For all investors, turnaround stocks present a quandary. On the one hand, they offer superb potential returns as the market's failure to price in their growth rate means that capital gains can be exceptional. However, they also present a rather risky outlook, since they can easily disappoint and deliver worsening, rather than improving, performance.
For long-term investors, though, recovery stocks are a very appealing opportunity. That's because, while things could get worse before they get better and volatility may be high, long term investors have the time and patience to allow their investments to come good. And, while this may take years rather than months, the total returns can make the worry well worth it.
One stock that is a notable recovery play is BHP Billiton Limited (ASX: BHP). It is currently experiencing a challenging period, with the prices of a range of commodities such as iron ore and oil hitting multi-year lows. As a result, BHP's sales, margins and profitability are all coming under severe pressure, with its bottom line due to fall by 35.5% per annum during the next two years even though its production has increased in recent years.
Clearly, the present situation has been disastrous for BHP's share price, with it falling by 33% in the last year. However, it also presents an opportunity for BHP to refresh its strategy and become a better business for the long haul. For example, it has taken the opportunity to become more focused through the spin-off of non-core assets via South32. This should create additional efficiencies and allow BHP to drive through cost savings in the short to medium term. As a result, BHP's long-term position relative to its peers may improve, with its strong balance sheet and cash flow better able to cope with a prolonged downturn. And, with BHP trading on a price to book (P/B) ratio of 1.77, it appears to offer upside potential, too.
Similarly, hearing device company, Cochlear Limited (ASX: COH), has had a challenging number of years, with its net profit declining by 1.5% per annum during the last five years. And, while its recent results caused a decline of around 7% in the company's share price, Cochlear is delivering improving profitability.

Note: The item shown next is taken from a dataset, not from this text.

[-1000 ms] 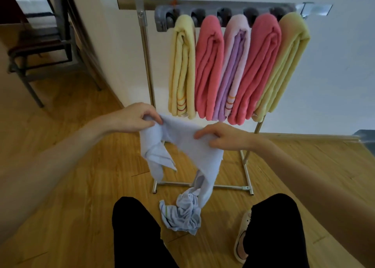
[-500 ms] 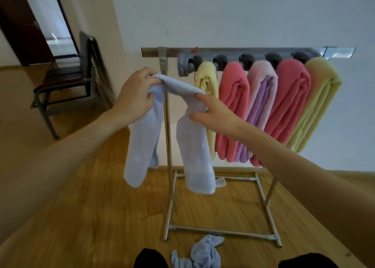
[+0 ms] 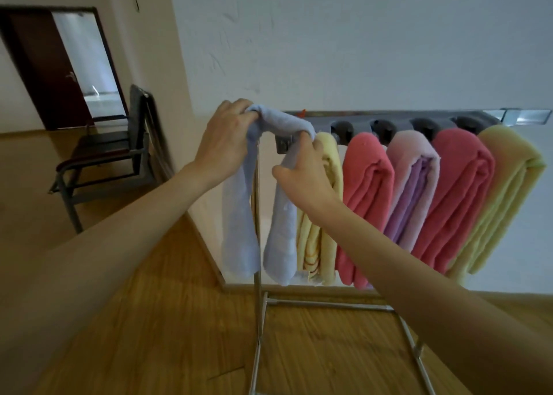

For example, net profit was 56% higher in the year to June 30 and, looking ahead, further growth of over 26% is forecast for the current year as Cochlear's expanded margins are set to continue. Furthermore, Cochlear has strong cash flow, with cash flow per share having risen at an annualised rate of 15% during the last decade. This should provide it with the scope to continue to invest in new products, which could be the key to excellent gains in the long run. Certainly, its price to earnings (P/E) ratio of 32 may be relatively high but, with such a bright future, Cochlear appears to be well worth buying at the present time.